## TASK BRIEF
Extract from the entries below, exactly as given, only the lines from the line containing "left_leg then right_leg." to the line containing "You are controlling", both lines included.

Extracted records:
- - - -
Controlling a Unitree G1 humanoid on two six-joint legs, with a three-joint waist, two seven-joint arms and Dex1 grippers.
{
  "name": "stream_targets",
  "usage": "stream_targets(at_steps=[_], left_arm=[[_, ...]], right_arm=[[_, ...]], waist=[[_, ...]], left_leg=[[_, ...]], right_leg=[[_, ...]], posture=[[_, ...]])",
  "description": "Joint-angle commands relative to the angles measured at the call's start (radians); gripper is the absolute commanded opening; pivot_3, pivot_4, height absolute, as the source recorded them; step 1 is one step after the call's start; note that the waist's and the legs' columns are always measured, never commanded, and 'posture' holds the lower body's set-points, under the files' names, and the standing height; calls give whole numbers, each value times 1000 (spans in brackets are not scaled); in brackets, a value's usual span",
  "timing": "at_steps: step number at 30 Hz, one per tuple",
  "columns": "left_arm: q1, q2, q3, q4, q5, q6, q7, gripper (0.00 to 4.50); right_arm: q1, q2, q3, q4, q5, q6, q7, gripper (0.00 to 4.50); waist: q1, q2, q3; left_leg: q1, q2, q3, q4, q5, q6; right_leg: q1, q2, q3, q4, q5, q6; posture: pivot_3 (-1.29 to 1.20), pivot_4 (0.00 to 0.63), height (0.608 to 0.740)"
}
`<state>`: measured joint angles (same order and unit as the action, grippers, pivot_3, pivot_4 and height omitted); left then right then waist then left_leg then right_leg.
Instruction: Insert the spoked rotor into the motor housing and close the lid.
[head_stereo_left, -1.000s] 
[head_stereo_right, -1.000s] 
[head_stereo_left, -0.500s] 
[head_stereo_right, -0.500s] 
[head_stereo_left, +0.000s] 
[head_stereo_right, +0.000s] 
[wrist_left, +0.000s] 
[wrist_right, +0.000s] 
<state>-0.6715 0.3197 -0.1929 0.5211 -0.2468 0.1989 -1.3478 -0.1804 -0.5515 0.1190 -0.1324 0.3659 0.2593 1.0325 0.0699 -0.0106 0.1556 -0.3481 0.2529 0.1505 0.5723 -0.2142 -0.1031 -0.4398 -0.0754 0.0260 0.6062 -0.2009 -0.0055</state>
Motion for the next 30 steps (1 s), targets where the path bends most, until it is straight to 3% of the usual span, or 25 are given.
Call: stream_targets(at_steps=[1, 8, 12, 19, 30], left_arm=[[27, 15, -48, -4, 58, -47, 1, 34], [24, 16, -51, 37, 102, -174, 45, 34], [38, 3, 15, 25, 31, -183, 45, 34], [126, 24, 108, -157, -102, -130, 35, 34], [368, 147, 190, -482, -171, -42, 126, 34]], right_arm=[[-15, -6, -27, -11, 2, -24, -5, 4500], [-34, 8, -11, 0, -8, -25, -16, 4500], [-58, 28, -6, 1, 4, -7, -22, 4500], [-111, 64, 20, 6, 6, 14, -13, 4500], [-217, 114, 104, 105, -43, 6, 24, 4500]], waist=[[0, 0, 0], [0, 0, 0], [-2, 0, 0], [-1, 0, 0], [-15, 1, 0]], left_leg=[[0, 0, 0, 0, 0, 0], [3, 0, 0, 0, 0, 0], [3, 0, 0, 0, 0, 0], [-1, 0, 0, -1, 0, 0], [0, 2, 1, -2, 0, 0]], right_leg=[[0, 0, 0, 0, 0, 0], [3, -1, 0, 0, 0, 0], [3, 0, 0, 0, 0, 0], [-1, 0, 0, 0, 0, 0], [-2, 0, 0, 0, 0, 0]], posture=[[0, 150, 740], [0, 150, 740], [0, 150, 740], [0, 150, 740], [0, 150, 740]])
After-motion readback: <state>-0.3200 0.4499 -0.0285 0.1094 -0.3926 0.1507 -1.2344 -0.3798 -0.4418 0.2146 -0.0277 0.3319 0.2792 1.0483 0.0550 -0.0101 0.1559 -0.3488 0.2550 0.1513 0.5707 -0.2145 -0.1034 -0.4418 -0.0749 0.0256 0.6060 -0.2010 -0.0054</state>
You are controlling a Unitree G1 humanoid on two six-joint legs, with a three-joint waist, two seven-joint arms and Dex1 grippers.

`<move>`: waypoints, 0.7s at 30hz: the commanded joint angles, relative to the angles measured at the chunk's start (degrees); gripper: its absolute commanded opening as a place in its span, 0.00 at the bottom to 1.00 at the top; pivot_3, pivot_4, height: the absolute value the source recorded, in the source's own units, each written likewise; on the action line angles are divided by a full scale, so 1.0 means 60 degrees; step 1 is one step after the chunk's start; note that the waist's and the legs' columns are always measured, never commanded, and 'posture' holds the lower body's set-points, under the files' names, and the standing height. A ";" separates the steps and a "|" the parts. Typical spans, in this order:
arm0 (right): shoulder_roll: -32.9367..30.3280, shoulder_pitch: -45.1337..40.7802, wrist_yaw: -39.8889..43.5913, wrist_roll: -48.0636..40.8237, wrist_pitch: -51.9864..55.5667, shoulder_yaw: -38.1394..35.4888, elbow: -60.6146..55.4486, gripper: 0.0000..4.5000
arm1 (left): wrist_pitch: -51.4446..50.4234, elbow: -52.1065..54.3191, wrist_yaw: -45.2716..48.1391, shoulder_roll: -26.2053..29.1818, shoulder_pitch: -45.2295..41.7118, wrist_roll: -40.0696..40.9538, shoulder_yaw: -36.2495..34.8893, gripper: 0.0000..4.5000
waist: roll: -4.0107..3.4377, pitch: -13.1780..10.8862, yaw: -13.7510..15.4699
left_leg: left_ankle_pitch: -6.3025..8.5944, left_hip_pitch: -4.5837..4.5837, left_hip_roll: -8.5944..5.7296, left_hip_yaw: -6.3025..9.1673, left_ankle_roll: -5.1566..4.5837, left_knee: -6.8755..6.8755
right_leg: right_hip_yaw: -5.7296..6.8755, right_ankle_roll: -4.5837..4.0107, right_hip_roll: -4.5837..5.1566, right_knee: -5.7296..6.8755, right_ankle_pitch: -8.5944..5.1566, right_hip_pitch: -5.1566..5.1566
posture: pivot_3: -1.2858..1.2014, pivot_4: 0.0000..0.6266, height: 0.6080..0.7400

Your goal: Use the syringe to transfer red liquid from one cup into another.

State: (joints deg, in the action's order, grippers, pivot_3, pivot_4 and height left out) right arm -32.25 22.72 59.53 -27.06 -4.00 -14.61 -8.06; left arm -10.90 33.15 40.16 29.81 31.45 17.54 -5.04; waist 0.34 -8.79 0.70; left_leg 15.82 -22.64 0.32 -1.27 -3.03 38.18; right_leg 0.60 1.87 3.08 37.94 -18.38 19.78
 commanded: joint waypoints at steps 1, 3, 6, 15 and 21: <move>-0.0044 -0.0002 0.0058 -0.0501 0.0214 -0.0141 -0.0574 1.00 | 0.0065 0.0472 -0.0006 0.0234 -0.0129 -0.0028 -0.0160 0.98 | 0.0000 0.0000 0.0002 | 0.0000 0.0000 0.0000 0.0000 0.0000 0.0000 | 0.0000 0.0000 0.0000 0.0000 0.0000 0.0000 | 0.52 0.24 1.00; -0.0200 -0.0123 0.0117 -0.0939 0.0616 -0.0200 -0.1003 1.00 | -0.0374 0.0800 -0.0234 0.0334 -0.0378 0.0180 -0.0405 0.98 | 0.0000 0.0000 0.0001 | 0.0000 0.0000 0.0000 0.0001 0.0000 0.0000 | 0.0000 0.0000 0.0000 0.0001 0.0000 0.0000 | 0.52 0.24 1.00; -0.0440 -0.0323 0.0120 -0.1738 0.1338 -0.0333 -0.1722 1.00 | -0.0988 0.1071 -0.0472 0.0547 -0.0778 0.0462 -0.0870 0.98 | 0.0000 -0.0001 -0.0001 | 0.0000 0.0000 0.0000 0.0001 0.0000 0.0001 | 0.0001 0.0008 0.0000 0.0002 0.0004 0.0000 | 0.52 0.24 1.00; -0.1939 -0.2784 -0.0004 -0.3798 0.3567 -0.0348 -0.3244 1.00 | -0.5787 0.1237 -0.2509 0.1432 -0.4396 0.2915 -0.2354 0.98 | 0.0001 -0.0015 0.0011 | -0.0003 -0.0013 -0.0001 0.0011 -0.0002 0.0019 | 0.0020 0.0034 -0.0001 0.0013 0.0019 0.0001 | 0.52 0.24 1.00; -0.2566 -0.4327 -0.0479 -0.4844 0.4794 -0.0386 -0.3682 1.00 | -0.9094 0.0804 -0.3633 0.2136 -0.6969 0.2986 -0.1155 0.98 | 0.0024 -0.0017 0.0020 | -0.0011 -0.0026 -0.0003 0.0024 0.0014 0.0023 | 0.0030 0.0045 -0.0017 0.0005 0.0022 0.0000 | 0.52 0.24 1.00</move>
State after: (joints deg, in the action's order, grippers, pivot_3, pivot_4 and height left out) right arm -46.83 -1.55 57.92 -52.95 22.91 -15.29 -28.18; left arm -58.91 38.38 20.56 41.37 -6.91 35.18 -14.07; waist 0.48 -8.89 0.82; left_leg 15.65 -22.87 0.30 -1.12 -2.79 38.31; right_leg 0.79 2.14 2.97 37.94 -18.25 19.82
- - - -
## REPLY TO THE EXERCISE
`<state>`: measured joint angles (same order and unit as the action, grippers, pivot_3, pivot_4 and height omitted); left then right then waist then left_leg then right_leg.
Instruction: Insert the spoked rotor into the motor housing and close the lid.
[head_stereo_left, -1.000s] 
[head_stereo_right, -1.000s] 
[head_stereo_left, -0.500s] 
[head_stereo_right, -0.500s] 
[head_stereo_left, +0.000s] 
[head_stereo_right, +0.000s] 
[wrist_left, +0.000s] 
[wrist_right, +0.000s] 
<state>-0.6715 0.3197 -0.1929 0.5211 -0.2468 0.1989 -1.3478 -0.1804 -0.5515 0.1190 -0.1324 0.3659 0.2593 1.0325 0.0699 -0.0106 0.1556 -0.3481 0.2529 0.1505 0.5723 -0.2142 -0.1031 -0.4398 -0.0754 0.0260 0.6062 -0.2009 -0.0055</state>
Motion for the next 30 steps (1 s), targets where the path bends most, until it is straight to 3% of the usual span, or 25 are given.
Call: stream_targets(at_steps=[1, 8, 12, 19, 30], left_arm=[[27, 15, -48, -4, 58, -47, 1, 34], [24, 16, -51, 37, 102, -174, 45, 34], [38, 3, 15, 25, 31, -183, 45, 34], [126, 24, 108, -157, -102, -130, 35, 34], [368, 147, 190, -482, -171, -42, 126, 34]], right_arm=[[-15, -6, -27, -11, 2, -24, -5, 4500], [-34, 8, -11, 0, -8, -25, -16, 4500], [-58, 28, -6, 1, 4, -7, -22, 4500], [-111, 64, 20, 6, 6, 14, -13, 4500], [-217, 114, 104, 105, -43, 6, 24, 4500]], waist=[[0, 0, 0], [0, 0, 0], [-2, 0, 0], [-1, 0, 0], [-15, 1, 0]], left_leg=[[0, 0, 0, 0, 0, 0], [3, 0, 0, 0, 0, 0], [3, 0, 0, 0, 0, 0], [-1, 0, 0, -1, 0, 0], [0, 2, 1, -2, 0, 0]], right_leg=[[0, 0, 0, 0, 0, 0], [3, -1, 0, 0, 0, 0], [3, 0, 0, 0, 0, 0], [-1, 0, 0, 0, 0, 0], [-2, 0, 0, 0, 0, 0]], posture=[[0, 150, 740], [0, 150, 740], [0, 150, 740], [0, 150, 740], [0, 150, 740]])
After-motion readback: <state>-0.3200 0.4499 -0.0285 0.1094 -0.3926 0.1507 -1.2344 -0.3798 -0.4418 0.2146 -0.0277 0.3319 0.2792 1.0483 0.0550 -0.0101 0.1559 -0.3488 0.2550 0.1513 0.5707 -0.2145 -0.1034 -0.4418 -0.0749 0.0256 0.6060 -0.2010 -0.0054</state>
You are controlling a Unitree G1 humanoid on two six-joint legs, with a three-joint waist, two seven-joint arms and Dex1 grippers.

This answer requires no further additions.